Kento Nishioka

Personal information
- Date of birth: 14 July 2008 (age 18)
- Place of birth: Japan
- Height: 1.72 m (5 ft 8 in)
- Position: Midfielder

Team information
- Current team: Júbilo Iwata
- Number: 65

Youth career
- Júbilo Iwata

Senior career*
- Years: Team / Apps / (Gls)
- 2025–: Júbilo Iwata / 2 / (0)

International career
- Japan U17

= Kento Nishioka =

Japanese footballer (born 2008)

Kento Nishioka (西岡健斗; born 14 July 2008) is a Japanese professional footballer who plays as a midfielder for Júbilo Iwata.

==Club career==
As a youth player, Nishioka joined the youth academy of Júbilo Iwata.

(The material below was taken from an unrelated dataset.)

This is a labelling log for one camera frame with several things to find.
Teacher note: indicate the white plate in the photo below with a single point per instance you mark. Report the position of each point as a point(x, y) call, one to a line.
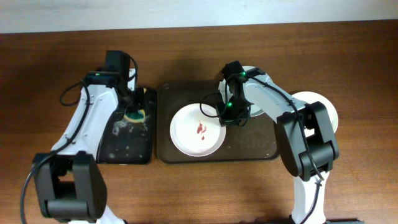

In 2025, he was promoted to the club's senior team.

==International career==
Nishioka is a Japan youth international. During September 2025, he played for the Japan national under-17 football team at the 27th International Youth Soccer in Niigata.

==Style of play==
Nishioka plays as a midfielder. English newspaper The Guardian wrote in 2025 that he is "a metronomic midfielder capable of playing as a No 6, 8 or 10, Nishioka offers incisive passing together with excellent close control and ball-retention skills".